Philip Rosenthal wäre am 23. Oktober 105 Jahre alt geworden. Der 1916 in Berlin geborene Porzellan-Unternehmer, beteiligte als einer der Ersten in den Wirtschaftswunderjahren seine Mitarbeiter und Mitarbeiterinnen am Kapital des Unternehmens und wurde dafür von Unternehmerkollegen als Sozialist gescholten. Auch in der Politik und den Unternehmerverbänden galt der politisch engagierte Chef des gleichnamigen weltbekannten Porzellanherstellers als unbequemer Querdenker. Er glaubte an soziale Gerechtigkeit und wollte die Ungleichheit zwischen Vermögenden und Lohnabhängigen verringern, indem er neben der Mitbestimmung auch die Beteiligung der Arbeitnehmer und Arbeitnehmerinnen an den Unternehmenserträgen forderte. Zwischen dem ungerechten Kapitalismus und dem ineffizienten Kommunismus stellte die Mitarbeiterbeteiligung für ihn den Weg zur Demokratisierung der Wirtschaft dar.

In seiner eigenen Firma begann Rosenthal 1963 mit der Umverteilung des zuwachsenden Vermögens. Anstelle der bis dahin üblichen Ausschüttung, ermöglichte er seinen Angestellten begünstigte Zukaufmöglichkeiten und Investmentzertifikate, die je nach Betriebszugehörigkeit auch gratis abgegeben wurden. Zeitweilig waren bis zu 60% der Belegschaft über Belegschaftsaktien beteiligt.

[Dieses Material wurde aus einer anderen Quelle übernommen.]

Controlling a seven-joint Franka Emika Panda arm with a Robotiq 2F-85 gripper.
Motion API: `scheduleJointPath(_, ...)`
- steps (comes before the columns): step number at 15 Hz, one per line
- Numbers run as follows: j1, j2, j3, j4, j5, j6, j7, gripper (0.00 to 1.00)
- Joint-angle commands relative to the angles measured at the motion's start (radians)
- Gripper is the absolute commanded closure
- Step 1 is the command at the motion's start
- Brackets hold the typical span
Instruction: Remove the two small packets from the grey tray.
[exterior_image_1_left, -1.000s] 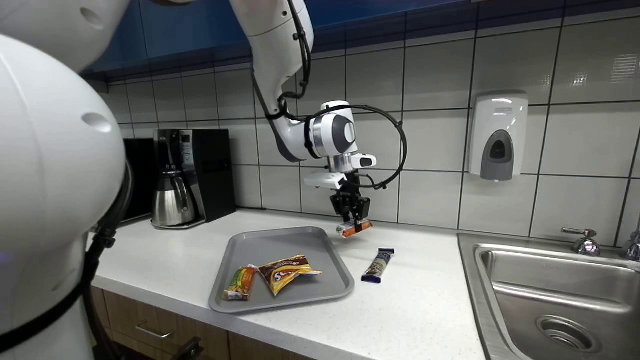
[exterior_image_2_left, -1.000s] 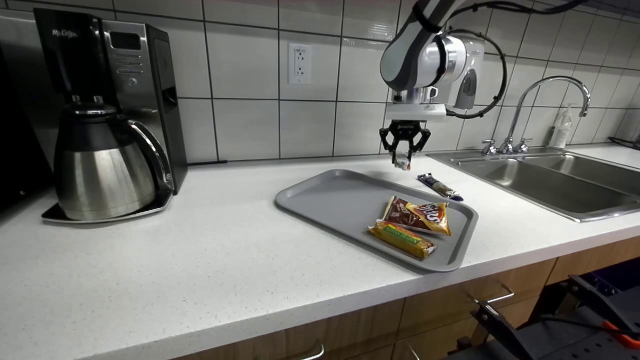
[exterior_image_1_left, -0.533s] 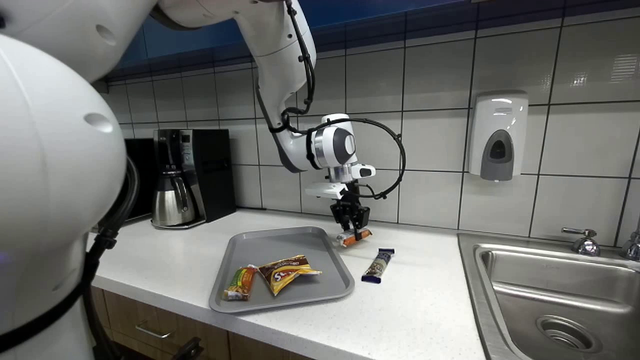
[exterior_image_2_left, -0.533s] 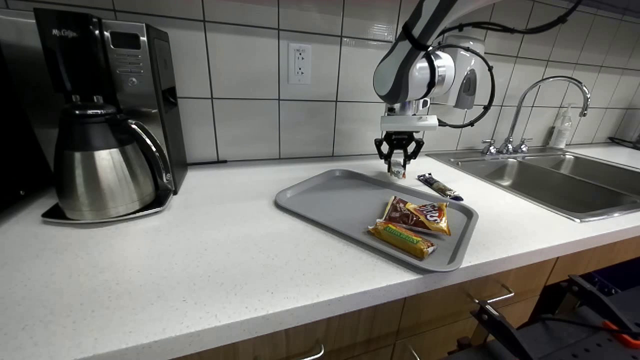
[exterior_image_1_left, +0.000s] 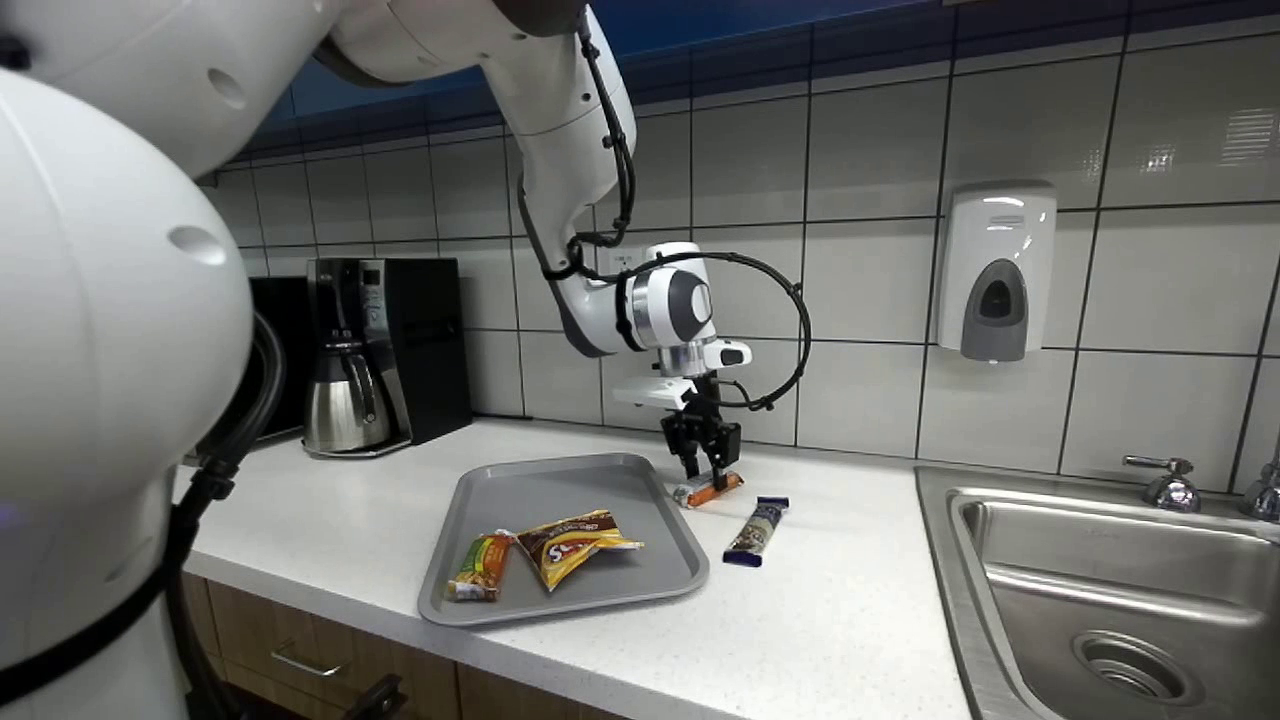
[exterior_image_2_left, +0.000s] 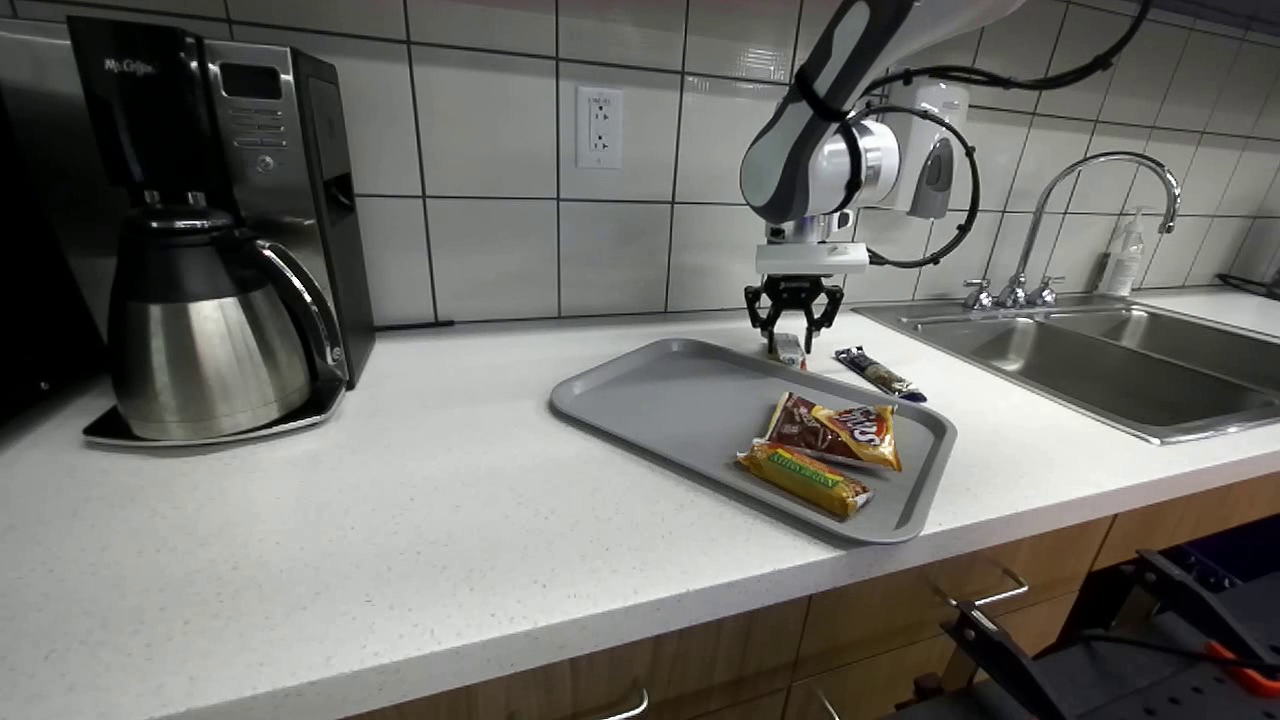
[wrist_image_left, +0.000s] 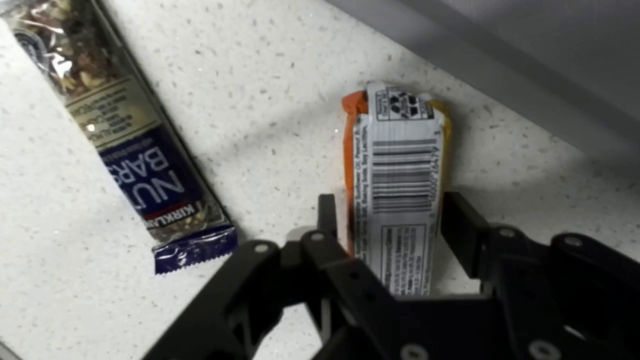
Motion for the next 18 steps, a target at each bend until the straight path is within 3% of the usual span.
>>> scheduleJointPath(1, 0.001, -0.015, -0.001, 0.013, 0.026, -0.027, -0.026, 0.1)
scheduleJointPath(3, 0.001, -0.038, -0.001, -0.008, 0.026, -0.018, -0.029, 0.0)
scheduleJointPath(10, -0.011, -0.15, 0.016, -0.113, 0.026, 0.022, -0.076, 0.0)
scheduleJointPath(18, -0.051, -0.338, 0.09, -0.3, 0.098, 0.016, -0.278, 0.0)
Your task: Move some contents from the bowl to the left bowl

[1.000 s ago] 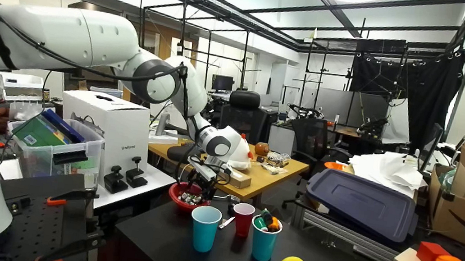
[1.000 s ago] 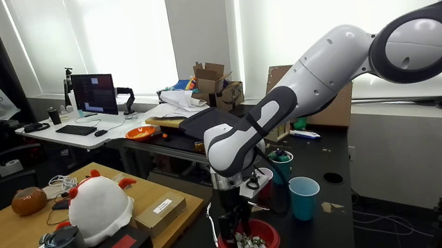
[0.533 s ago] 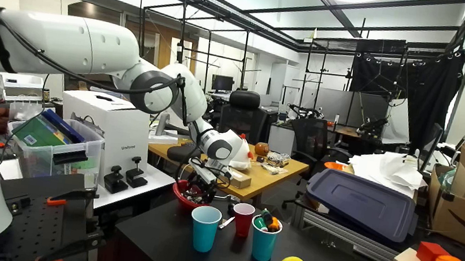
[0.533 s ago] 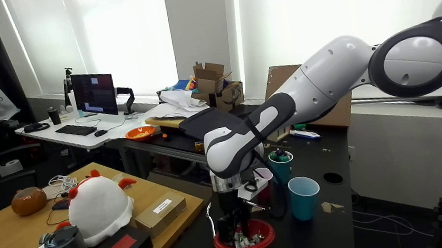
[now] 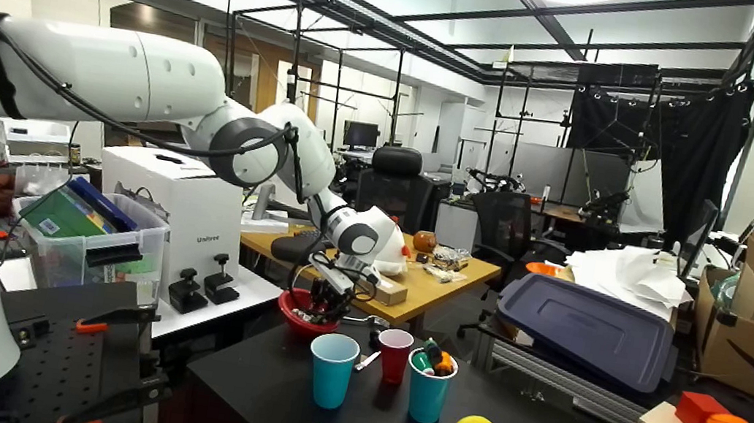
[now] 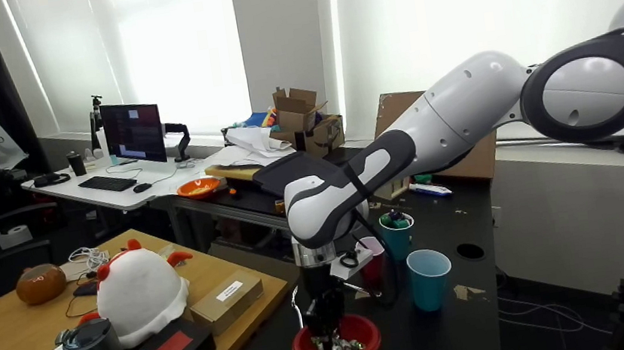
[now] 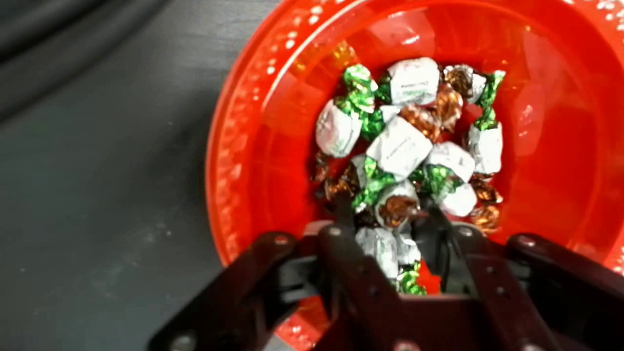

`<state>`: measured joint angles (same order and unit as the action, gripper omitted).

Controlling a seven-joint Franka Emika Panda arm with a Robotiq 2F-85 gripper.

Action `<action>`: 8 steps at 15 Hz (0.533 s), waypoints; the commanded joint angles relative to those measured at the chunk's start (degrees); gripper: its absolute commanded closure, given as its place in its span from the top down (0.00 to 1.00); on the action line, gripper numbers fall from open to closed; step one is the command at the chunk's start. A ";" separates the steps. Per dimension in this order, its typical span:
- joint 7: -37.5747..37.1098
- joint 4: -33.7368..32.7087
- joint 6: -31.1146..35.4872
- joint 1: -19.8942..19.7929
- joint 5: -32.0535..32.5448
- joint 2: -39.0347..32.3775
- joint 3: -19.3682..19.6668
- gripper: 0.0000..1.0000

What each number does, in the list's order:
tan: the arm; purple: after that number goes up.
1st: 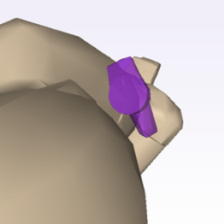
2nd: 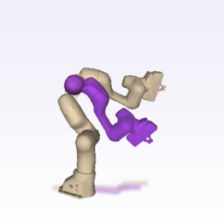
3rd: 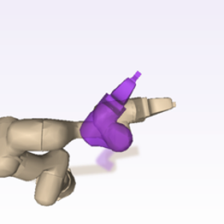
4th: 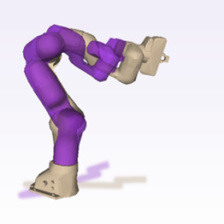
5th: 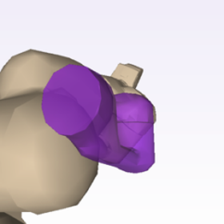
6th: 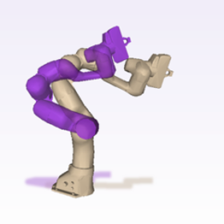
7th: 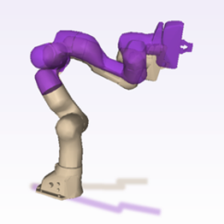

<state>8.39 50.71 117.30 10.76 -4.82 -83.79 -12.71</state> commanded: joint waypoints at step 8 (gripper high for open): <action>-6.96 -2.39 -0.17 4.21 1.83 -0.36 6.15 0.04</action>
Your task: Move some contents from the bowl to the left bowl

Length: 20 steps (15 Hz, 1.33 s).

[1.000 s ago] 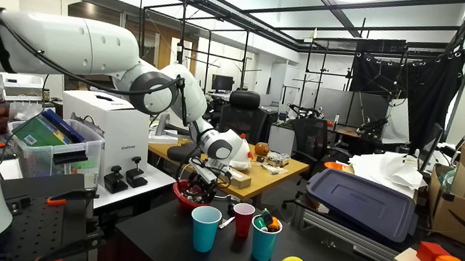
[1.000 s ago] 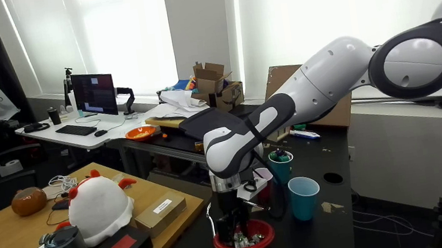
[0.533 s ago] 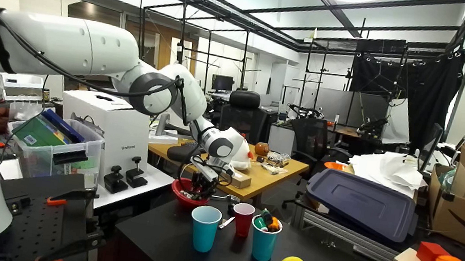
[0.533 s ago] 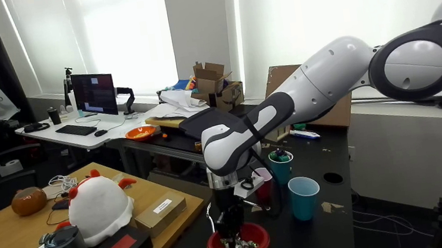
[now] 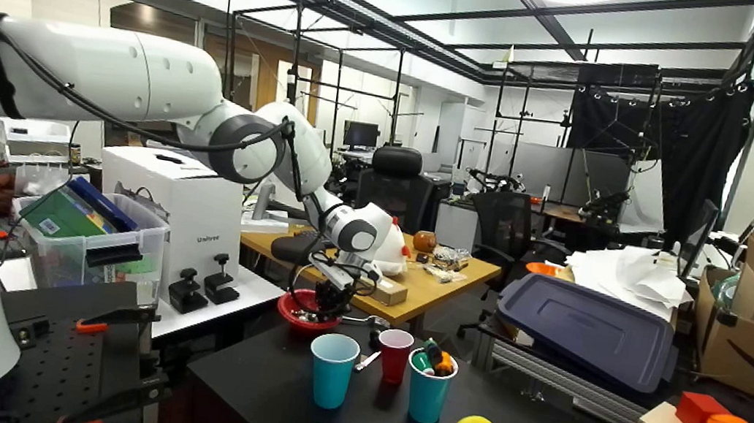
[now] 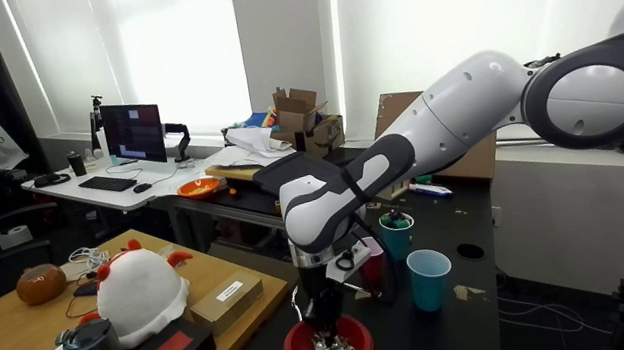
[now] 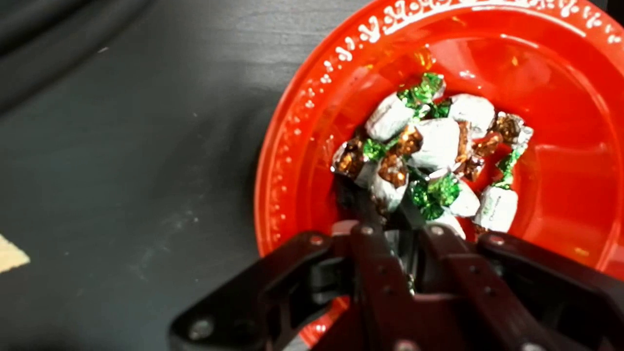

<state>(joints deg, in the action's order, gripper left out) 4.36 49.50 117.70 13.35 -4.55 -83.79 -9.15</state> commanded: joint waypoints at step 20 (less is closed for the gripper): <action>-9.76 5.09 -3.88 5.31 9.42 4.91 12.10 0.04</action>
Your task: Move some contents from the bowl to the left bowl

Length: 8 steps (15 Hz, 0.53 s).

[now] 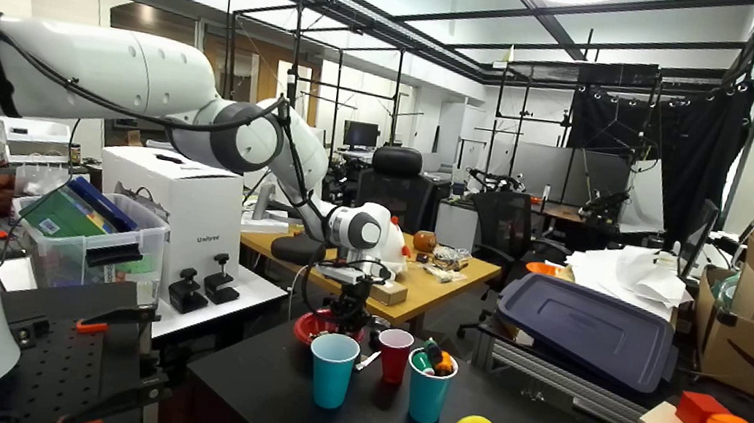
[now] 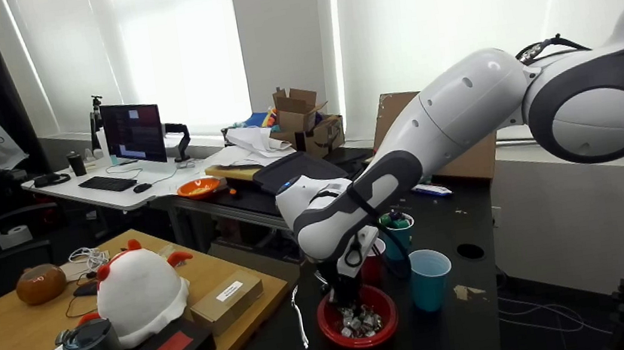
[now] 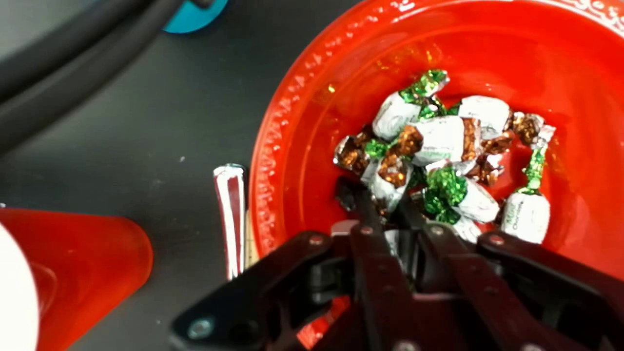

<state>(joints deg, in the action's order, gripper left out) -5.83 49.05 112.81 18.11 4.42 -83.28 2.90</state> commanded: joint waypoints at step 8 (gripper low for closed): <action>6.62 19.31 4.27 -0.36 -0.35 15.50 -3.57 0.04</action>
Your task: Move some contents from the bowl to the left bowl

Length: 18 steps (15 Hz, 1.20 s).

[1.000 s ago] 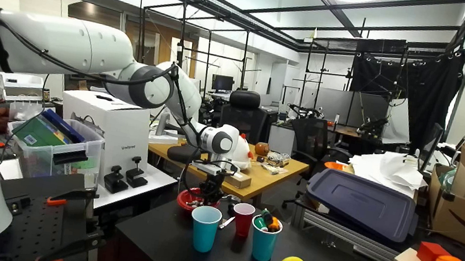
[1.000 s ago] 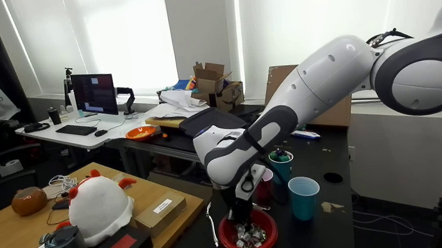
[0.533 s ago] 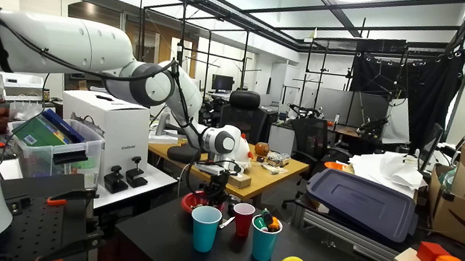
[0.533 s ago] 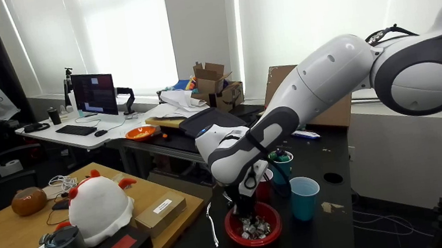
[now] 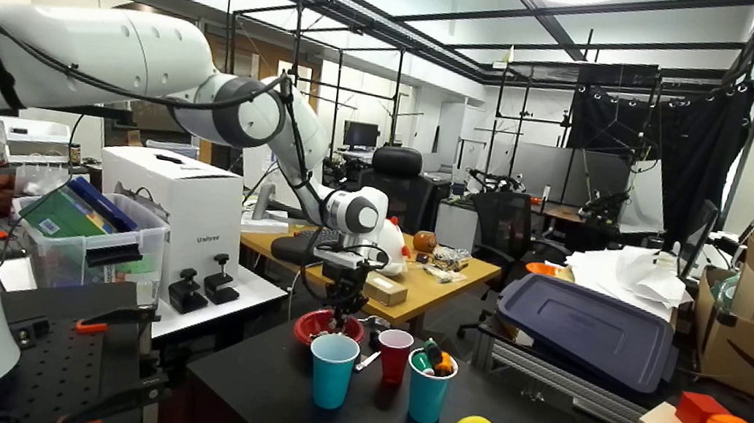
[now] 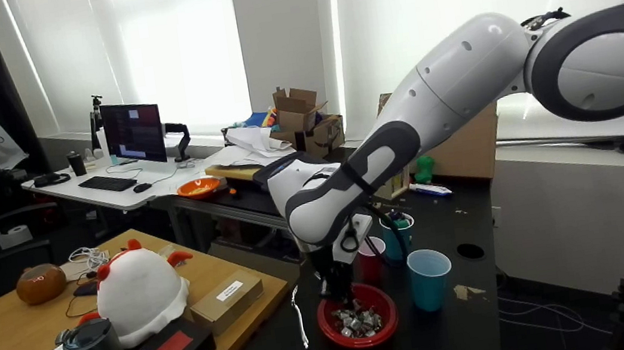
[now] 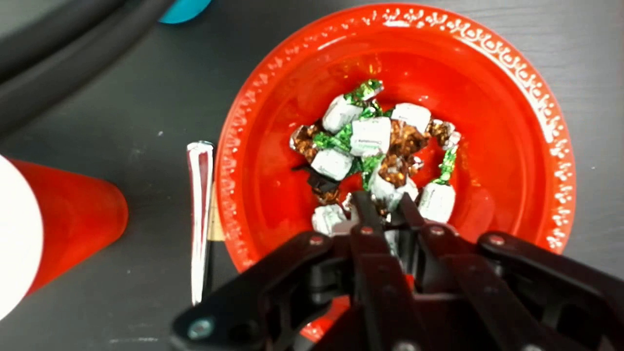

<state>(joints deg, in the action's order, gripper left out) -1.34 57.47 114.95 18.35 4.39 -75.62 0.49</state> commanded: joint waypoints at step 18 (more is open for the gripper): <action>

Im Durchschnitt kaufte jeder beteiligte Mitarbeiter und jede Mitarbeiterin alljährlich Aktien im Wert von 1.000 DM. Nach seiner Überzeugung konnten die Unternehmen den Arbeitnehmern und Arbeitnehmerinnen deutlich mehr zahlen, als der Verteilungsspielraum eigentlich hergab – vorausgesetzt, der zusätzliche Lohn blieb als Eigenkapital in den Betrieben und würde so nicht die Preise erhöhen und die Wettbewerbsfähigkeit gegenüber dem Ausland schwächen.

Um sein Anliegen bundesweit durchsetzen zu können, trat er 1969 in die SPD ein und lies sich in den Bundestag wählen. Seine Vorstellung war, dass über Tarifverträge und staatliche Subventionen jeder deutsche Arbeitnehmer und jede Arbeitnehmerin binnen zehn Jahren ein Vermögen im Gegenwert eines durchschnittlichen Jahreseinkommens bilden können sollte. Als Parlamentarischer Staatssekretär im Wirtschaftsministerium unter der Regierung Willy Brandt legte er einen Plan vor, der eine Vermögensbildung von sechs Milliarden DM jährlich durch Beteiligung am Produktivvermögen vorsah. Seine Vorstellung einer umfassenden Gesetzgebung für die Mitarbeiterbeteiligung scheiterte jedoch nicht nur an Bundeswirtschaftsminister Karl Schiller, sondern auch am Widerstand der Arbeitgeberverbände und Gewerkschaften. Im November 1971 trat er schließlich wegen Differenzen mit Wirtschaftsminister Schiller über das Tempo der Umsetzung der Arbeitnehmerbeteiligung zurück.

Philip Rosenthal starb 2001 im Alter von 84 Jahren und liegt im Garten von Schloss Erkersreuth bei Selb in Oberfranken begraben.